Supplied data —

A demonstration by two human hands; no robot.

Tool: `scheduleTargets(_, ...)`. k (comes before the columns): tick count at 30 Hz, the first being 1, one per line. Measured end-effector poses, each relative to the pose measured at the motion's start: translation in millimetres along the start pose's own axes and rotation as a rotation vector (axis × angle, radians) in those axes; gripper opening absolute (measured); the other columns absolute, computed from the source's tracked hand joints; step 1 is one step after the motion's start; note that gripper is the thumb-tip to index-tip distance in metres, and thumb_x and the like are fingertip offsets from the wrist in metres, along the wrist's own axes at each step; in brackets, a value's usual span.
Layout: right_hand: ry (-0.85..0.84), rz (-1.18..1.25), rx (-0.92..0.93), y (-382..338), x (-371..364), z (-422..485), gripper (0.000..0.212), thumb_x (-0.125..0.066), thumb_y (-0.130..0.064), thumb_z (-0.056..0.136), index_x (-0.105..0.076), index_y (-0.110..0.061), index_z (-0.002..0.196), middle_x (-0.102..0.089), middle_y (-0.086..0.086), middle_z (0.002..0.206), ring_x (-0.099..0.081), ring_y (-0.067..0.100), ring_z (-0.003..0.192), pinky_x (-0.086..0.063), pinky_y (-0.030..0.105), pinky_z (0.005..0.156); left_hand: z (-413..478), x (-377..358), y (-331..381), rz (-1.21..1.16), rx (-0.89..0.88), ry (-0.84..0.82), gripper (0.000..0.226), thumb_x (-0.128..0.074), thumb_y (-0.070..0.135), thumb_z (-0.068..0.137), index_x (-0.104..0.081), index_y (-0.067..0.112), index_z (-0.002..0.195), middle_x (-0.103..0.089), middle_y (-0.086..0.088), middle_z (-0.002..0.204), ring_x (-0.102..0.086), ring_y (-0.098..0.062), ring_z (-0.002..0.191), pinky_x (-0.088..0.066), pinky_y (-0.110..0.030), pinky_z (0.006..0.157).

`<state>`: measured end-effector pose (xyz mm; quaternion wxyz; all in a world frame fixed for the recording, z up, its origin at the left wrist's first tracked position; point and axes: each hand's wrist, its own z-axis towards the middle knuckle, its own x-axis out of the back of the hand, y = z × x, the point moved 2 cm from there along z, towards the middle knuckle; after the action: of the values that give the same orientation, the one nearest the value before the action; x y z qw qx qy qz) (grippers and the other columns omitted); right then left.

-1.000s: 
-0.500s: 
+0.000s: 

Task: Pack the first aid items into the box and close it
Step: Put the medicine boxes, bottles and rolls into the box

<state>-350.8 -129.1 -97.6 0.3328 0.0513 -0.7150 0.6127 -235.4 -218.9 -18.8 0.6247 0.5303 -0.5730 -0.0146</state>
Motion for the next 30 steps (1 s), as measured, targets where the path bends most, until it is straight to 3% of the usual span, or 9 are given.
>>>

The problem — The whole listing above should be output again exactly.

Your solution —
A demonstration by two human hands; no robot.

Tool: `scheduleTargets(_, ...)`. k (comes before the columns): tick count at 30 Hz, the first being 1, one per line. Measured end-effector poses, each relative to the pose measured at the motion's start: translation in millimetres along the start pose's own axes and rotation as a rotation vector (axis × angle, radians) in those axes; gripper opening absolute (measured); the other columns absolute, computed from the source's tracked hand joints; step 1 is one step after the motion's start; note that gripper is the thumb-tip to index-tip distance in metres, and thumb_x and the like are fingertip offsets from the wrist in metres, along the wrist's own axes at each step; in brackets, a value's usual span.
Layout: right_hand: ry (-0.85..0.84), rz (-1.18..1.25), rx (-0.92..0.93), y (-382..338), x (-371..364), z (-422..485), gripper (0.000..0.212), thumb_x (-0.125..0.066), thumb_y (-0.130..0.064), thumb_z (-0.056..0.136), index_x (-0.105..0.076), index_y (-0.110..0.061), index_z (-0.002..0.196), middle_x (-0.102..0.089), middle_y (-0.086..0.086), middle_z (0.002..0.206), ring_x (-0.099..0.081), ring_y (-0.067..0.100), ring_z (-0.003..0.192), pinky_x (-0.086..0.063), pinky_y (-0.030..0.105), pinky_z (0.005..0.156); left_hand: z (-413..478), x (-377..358), y (-331..381), rz (-1.21..1.16), rx (-0.89..0.88), ry (-0.84..0.82), gripper (0.000..0.226), thumb_x (-0.128..0.074), thumb_y (-0.070..0.135), thumb_z (-0.068..0.137), index_x (-0.104..0.081), index_y (-0.067..0.112), index_z (-0.002..0.195), middle_x (-0.103..0.089), middle_y (-0.086..0.088), middle_z (-0.002..0.204), ring_x (-0.102..0.086), ring_y (-0.098..0.062), ring_z (-0.002..0.191), pinky_x (-0.088..0.066), pinky_y (-0.110..0.030), pinky_z (0.006..0.157).

`<state>`: measured end-effector pose (xyz mm; quaternion wxyz; all in a world frame fixed for the recording, z up, its origin at the left wrist's first tracked position; point and axes: each hand's wrist, its own z-axis towards the middle knuckle, its own x-axis out of the back of the hand, y = z × x, the point moved 2 cm from there along z, towards the middle knuckle; after the action: of the values that give the same orientation, the one nearest the value before the action; x y z qw qx qy qz) (grippers and the other columns omitted); right then left.

-1.000s: 
-0.500s: 
+0.000s: 

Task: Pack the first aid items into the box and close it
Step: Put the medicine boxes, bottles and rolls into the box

<state>-350.8 -129.1 -97.6 0.3328 0.0513 -0.7150 0.6127 -235.4 -218.9 -18.8 0.6247 0.5303 -0.5730 -0.0146</state>
Motion for the next 30 steps (1 s), as measured, targets where the path bends most, until it is straight to 3% of the usual span, or 9 are given.
>>>

What is written here forms the complete answer.